Prompt » For the entries below, the expected answer is the line with "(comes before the", the line with "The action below", and every line between them, exactly as written, and nothing more.

** Opening Supplied records block **

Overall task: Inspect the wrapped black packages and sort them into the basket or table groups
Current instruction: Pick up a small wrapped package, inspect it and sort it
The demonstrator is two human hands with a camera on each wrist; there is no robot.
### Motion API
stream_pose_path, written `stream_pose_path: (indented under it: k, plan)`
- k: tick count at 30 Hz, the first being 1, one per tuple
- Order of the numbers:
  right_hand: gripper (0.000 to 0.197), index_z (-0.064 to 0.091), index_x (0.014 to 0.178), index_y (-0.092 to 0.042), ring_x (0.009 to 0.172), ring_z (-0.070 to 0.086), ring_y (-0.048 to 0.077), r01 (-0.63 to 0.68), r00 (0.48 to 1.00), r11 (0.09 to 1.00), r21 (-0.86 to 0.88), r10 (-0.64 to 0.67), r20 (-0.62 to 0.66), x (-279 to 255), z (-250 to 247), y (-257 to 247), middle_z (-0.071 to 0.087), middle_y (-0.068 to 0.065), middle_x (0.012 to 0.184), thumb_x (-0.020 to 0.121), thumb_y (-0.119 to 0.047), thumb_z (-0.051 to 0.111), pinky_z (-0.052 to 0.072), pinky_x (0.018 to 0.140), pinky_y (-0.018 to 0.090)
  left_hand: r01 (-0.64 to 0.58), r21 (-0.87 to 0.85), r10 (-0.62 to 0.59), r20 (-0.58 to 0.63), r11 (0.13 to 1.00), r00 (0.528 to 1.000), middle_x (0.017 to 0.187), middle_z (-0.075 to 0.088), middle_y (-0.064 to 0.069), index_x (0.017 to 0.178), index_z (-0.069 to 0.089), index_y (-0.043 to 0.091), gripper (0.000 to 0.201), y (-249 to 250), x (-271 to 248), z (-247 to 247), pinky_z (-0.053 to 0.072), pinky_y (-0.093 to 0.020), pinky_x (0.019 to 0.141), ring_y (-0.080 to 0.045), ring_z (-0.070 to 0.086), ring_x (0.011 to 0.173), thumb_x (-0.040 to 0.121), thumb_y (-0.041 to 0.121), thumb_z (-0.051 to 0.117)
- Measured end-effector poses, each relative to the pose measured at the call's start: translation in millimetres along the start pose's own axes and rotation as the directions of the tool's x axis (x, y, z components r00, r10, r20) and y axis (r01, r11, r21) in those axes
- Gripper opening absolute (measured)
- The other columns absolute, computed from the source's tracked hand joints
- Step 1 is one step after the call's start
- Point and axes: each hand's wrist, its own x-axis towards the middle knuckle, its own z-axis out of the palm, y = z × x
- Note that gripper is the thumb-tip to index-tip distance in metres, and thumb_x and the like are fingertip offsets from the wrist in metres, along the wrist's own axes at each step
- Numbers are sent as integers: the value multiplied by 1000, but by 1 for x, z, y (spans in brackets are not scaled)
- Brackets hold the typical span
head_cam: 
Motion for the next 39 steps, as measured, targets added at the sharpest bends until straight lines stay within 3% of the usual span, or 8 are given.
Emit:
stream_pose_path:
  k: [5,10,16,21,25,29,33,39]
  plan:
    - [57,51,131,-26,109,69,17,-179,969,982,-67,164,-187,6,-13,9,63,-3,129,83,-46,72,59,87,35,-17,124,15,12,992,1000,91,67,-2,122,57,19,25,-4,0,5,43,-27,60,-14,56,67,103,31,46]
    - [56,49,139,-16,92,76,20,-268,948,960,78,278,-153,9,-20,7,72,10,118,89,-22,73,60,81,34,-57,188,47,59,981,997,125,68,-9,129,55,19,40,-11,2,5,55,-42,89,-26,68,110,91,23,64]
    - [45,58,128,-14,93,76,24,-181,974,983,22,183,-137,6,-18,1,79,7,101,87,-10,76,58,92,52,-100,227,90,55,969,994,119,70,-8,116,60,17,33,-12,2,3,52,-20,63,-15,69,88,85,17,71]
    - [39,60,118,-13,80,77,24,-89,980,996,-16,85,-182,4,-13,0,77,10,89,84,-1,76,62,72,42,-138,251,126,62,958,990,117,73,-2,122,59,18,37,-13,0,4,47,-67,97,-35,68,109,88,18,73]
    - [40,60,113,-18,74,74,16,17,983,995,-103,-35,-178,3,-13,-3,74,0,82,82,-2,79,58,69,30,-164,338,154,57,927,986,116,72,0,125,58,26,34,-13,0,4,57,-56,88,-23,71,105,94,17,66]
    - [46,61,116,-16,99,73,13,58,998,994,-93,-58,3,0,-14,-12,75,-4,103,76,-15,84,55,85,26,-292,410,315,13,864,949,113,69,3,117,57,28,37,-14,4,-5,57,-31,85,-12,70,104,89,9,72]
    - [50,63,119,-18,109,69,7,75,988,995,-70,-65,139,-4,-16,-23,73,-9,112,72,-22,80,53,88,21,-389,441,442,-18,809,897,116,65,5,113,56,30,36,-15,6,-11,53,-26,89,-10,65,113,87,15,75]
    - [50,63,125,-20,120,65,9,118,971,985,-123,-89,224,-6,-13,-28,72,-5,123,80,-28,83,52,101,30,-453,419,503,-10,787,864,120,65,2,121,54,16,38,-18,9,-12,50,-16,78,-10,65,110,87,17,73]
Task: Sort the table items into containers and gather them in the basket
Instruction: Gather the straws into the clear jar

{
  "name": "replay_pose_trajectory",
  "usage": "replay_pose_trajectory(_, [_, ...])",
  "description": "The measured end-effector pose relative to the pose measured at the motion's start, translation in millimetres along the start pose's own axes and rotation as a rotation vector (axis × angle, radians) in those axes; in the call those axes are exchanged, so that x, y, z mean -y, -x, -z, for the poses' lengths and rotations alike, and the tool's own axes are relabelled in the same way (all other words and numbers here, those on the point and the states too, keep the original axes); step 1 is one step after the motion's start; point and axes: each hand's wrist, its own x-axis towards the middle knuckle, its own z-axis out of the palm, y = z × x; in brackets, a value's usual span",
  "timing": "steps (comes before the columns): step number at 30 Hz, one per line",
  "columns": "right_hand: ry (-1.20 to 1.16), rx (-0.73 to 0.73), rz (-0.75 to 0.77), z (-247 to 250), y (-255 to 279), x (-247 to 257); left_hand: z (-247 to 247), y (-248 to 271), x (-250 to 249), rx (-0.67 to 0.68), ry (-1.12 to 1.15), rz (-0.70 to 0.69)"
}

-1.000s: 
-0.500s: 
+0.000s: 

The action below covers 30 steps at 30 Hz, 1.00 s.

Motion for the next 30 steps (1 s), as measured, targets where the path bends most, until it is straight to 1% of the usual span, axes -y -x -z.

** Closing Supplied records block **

Response to this exercise »
  "timing": "steps (comes before the columns): step number at 30 Hz, one per line",
  "columns": "right_hand: ry (-1.20 to 1.16), rx (-0.73 to 0.73), rz (-0.75 to 0.77), z (-247 to 250), y (-255 to 279), x (-247 to 257); left_hand: z (-247 to 247), y (-248 to 271), x (-250 to 249), rx (-0.67 to 0.68), ry (-1.12 to 1.15), rz (-0.70 to 0.69)"
}

-1.000s: 
-0.500s: 
+0.000s: 

The action below covers 30 steps at 30 Hz, 1.00 s.

Nothing else is required to complete the output.